TASK DESCRIPTION: Set down the full listing below word for word; pictures stay out of the copy.

RECORDED INFORMATION:

----------------------------------------

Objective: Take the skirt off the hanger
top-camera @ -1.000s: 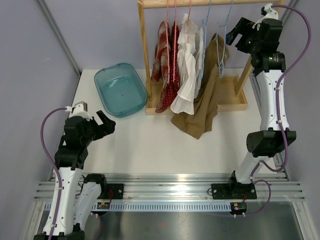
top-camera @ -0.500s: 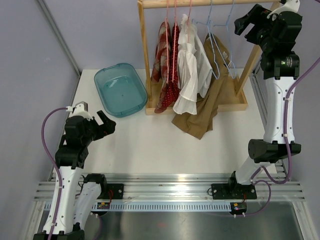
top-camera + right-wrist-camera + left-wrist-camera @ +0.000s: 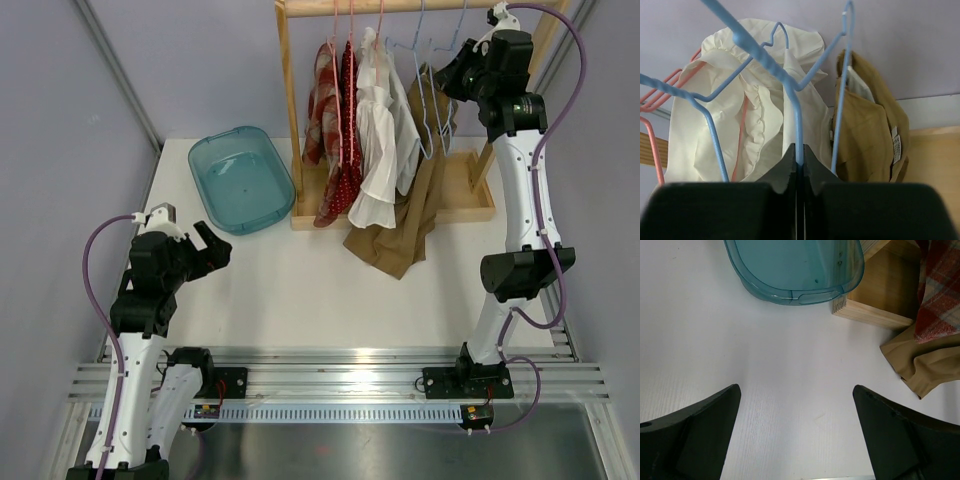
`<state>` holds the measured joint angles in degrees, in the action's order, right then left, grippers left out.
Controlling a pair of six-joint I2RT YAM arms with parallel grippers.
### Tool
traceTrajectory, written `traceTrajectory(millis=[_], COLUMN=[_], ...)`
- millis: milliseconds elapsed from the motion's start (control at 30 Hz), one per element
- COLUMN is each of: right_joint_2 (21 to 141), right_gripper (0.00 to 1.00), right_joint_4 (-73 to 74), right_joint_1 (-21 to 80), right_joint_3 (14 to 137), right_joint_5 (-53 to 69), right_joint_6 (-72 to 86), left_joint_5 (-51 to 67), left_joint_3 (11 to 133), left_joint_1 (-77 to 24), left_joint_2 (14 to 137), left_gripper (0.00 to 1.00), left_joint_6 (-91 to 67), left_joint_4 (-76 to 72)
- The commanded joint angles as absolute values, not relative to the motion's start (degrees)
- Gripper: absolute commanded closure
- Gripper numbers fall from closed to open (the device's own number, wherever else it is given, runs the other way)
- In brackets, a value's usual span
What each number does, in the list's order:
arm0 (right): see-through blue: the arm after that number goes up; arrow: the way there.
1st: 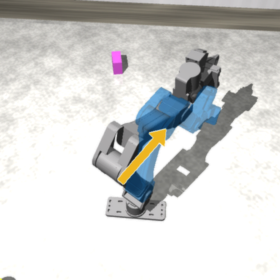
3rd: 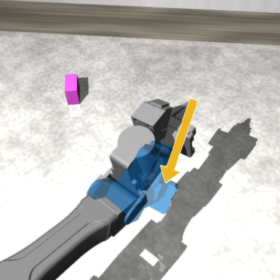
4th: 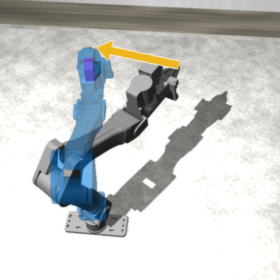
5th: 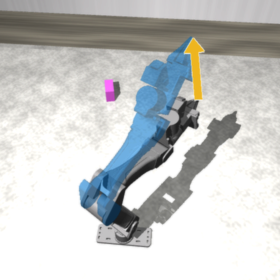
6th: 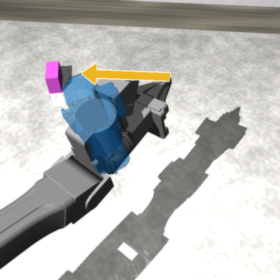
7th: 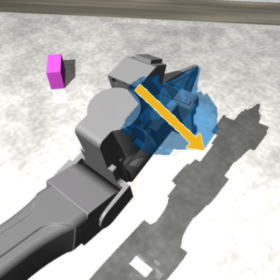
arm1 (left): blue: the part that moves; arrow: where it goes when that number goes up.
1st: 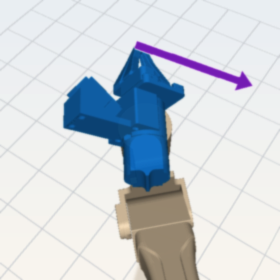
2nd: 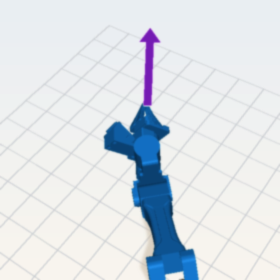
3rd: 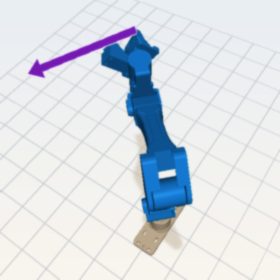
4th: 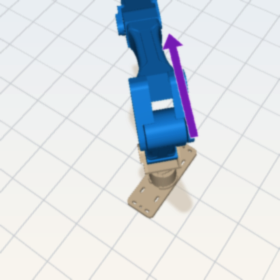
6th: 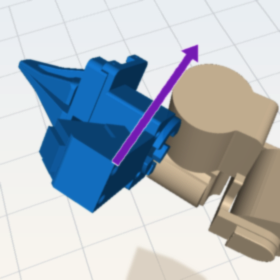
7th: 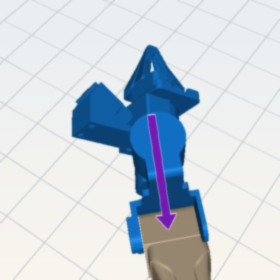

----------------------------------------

RESPONSE TO THE EXERCISE:
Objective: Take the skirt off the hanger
top-camera @ -1.000s: 
top-camera @ -0.500s: 
top-camera + right-wrist-camera + left-wrist-camera @ +0.000s: 
`<state>` holds the measured joint angles in degrees, in the action's order, right then left, grippers left out.
Controlling a pair of six-joint I2RT YAM arms with parallel grippers.
### Tool
traceTrajectory, written `traceTrajectory(millis=[_], COLUMN=[_], ...)`
- millis: milliseconds elapsed from the motion's start (control at 30 Hz), one per element
- COLUMN is each of: right_joint_2 (21 to 141), right_gripper (0.00 to 1.00), right_joint_4 (-73 to 74), right_joint_1 (-21 to 80), right_joint_3 (14 to 137), right_joint_5 (-53 to 69), right_joint_6 (-72 to 86), left_joint_5 (-51 to 67), left_joint_3 (11 to 133), left_joint_1 (-77 to 24), left_joint_2 (14 to 137), left_gripper (0.00 to 1.00), left_joint_6 (-91 to 67), left_joint_4 (-76 to 72)
- The commanded joint angles as absolute values, not relative to the motion's start (degrees)
- Gripper: absolute commanded closure
- Gripper numbers fall from closed to open (the device's own number, wherever else it is given, runs the other way)
- In brackets, a value's usual span
What each number does, in the list's order:
arm0 (right): see-through blue: the arm after that number goes up; arrow: the way there.
1st: 
3rd: 
4th: 
5th: 
6th: 
7th: 
arm1 (left): blue: the part that moves; arrow: where it goes when that number goes up.
1st: 
2nd: 
3rd: 
4th: 
6th: 
7th: 

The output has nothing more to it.